The 10 prequalified turnaround teams now must submit full proposals to the District, due on December 21. Finalists are to be selected on January 17.
Rounding out the field of 10 are two local organizations, Esperanza Academy and Foundations, Inc., and two additional candidates from outside of Philadelphia.
New York-based Global Partnership Schools, Inc. is a for-profit company headed by Manny Rivera, a former superintendent in Rochester, N.Y., and former member of the management team at Edison Schools, Inc.
Johns Hopkins University/Diplomas Now was selected as a finalist last year under the "Innovation model," which was designed in part to allow for successful in-house educators to operate turnaround teams within the District structure and confines of the existing teachers' contract. Last spring, the West Philadelphia High School Advisory Council (SAC) recommended that West be paired with Hopkins/Diplomas Now before Superintendent Arlene Ackerman made the controversial decision to defer West's participation in the process altogether.
This year, the District has dropped the Innovation model as an option, leading Hopkins/Diplomas Now to apply to manage a "contract school" to be staffed by non-District employees.
District officials have explained their decision to eliminate the Innovation model by saying it proved to be "extraordinarily similar" to the District-run Promise Academy model, which was developed by Ackerman and implemented at six schools. It features longer school days and years, uniforms for students and teachers, enhanced enrichment opportunities, and heavy doses of Corrective Reading and Math, a remedial curriculum. Teachers are held to strict "pacing" schedules, and there is little autonomy.
But the decision rankled some who argue that there is no longer an option for District educators to submit turnaround proposals based on their own successes and educational philosophies.

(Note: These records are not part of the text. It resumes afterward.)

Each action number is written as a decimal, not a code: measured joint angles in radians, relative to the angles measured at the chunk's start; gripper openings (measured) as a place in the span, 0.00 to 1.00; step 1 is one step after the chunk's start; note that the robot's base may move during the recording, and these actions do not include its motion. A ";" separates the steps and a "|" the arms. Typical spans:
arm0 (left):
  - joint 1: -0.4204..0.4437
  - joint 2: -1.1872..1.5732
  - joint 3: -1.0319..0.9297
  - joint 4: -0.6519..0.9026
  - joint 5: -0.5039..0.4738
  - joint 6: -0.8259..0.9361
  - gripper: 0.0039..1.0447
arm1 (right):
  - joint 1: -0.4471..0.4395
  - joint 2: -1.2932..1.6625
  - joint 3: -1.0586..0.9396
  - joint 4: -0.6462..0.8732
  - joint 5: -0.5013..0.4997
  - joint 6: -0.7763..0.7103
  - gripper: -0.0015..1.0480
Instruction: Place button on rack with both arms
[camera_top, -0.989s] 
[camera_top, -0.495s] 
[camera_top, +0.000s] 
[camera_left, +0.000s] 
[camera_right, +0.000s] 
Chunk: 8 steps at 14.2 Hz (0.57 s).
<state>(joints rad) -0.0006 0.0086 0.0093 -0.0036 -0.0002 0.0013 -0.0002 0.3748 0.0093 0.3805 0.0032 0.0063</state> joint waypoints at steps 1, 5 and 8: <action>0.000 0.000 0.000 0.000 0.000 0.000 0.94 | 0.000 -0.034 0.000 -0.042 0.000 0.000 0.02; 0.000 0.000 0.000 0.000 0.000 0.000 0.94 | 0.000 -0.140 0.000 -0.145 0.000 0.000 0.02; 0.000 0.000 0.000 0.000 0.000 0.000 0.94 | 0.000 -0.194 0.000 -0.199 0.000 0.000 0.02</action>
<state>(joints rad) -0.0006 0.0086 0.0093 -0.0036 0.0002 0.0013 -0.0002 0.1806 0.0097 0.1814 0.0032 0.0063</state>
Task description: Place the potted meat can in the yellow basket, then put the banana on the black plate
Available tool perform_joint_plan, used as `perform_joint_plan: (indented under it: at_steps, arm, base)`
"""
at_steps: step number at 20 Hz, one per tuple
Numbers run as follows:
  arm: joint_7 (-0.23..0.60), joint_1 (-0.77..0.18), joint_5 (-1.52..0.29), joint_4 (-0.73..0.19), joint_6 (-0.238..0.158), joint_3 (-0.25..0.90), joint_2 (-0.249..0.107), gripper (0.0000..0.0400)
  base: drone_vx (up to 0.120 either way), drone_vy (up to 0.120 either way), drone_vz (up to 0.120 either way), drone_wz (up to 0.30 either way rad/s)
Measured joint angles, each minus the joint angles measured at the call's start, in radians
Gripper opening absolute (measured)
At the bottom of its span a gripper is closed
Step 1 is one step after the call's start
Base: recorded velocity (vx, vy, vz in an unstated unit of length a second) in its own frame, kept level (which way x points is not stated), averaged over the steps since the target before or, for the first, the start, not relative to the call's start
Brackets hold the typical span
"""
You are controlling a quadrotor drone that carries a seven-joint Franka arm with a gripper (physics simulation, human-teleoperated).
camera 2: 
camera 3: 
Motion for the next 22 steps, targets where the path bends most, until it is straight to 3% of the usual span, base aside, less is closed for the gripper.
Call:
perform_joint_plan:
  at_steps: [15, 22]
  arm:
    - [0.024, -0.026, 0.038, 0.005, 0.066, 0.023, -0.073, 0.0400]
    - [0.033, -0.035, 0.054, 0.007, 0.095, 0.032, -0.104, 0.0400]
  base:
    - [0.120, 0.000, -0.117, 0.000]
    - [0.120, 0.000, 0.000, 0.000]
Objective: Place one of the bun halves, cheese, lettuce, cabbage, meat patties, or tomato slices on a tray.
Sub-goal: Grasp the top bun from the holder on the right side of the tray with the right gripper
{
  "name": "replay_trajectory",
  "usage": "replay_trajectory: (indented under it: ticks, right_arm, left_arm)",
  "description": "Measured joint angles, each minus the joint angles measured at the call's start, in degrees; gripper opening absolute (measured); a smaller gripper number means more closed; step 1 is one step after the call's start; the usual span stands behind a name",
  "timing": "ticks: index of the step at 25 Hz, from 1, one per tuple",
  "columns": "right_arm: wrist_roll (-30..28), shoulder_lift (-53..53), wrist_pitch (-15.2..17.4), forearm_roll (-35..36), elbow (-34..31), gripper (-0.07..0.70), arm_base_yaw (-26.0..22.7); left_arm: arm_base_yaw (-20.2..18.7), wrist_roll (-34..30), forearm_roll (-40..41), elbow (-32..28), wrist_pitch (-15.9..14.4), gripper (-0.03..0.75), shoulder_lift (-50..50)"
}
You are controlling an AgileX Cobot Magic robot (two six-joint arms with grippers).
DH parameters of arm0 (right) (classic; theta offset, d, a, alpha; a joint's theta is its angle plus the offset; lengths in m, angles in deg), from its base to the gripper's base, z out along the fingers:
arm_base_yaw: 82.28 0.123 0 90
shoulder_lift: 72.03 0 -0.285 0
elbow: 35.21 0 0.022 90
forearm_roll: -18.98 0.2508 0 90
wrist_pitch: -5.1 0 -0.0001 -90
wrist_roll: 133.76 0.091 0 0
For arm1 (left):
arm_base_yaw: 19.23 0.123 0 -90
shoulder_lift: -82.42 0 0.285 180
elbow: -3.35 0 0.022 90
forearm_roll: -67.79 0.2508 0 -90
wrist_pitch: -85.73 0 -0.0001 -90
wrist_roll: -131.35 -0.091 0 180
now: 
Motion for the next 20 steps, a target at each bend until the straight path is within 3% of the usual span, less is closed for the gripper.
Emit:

"I am in favor of keeping the [Innovation] option because it allows for more flexibility," said Zac Steele, a community organizer with JUNTOS, a nonprofit working with immigrant parents at 10 schools in South Philadelphia. "I think the general concern is that in the process of transforming schools, we'd like there to be as much involvement of the community in the process as possible."
Nationally, the Renaissance Schools initiative continues to draw positive attention, said Michael Casserly, executive director of the Council of Great City Schools, which recently named Ackerman the recipient of its highest award for superintendents.
"There is a lot of interest from other big cities in how it is working," said Casserly. Unlike most cities' turnaround efforts, he added, the Renaissance initiative "brings a lot of reform strategies together. It appears to be far more strategic than you see in other locations."
Last year, all six of the turnaround teams who made the first cut were approved as potential providers. Hopkins/Diplomas Now and Congreso de Latinos Unidos were the only two from among that group who were not ultimately matched with a school.
This year, Congreso applied in conjunction with Big Picture Philadelphia, but was not pre-qualified and thus not invited to submit a proposal.
Also not invited to submit a proposal were nine other organizations, including Victory Education Partners and Delaware Valley Charter High School, both of which currently operate charter schools in Philadelphia. Victory also continues to provide management support services to three of the six Philadelphia public schools that came under its portfolio following the state takeover in 2001.
To match the providers with schools, the District is supporting the formation of School Advisory Councils at all its schools. Councils at schools designated Renaissance-eligible this year will receive extra training to help them vet the providers vying to turn around their schools, said Castelbuono.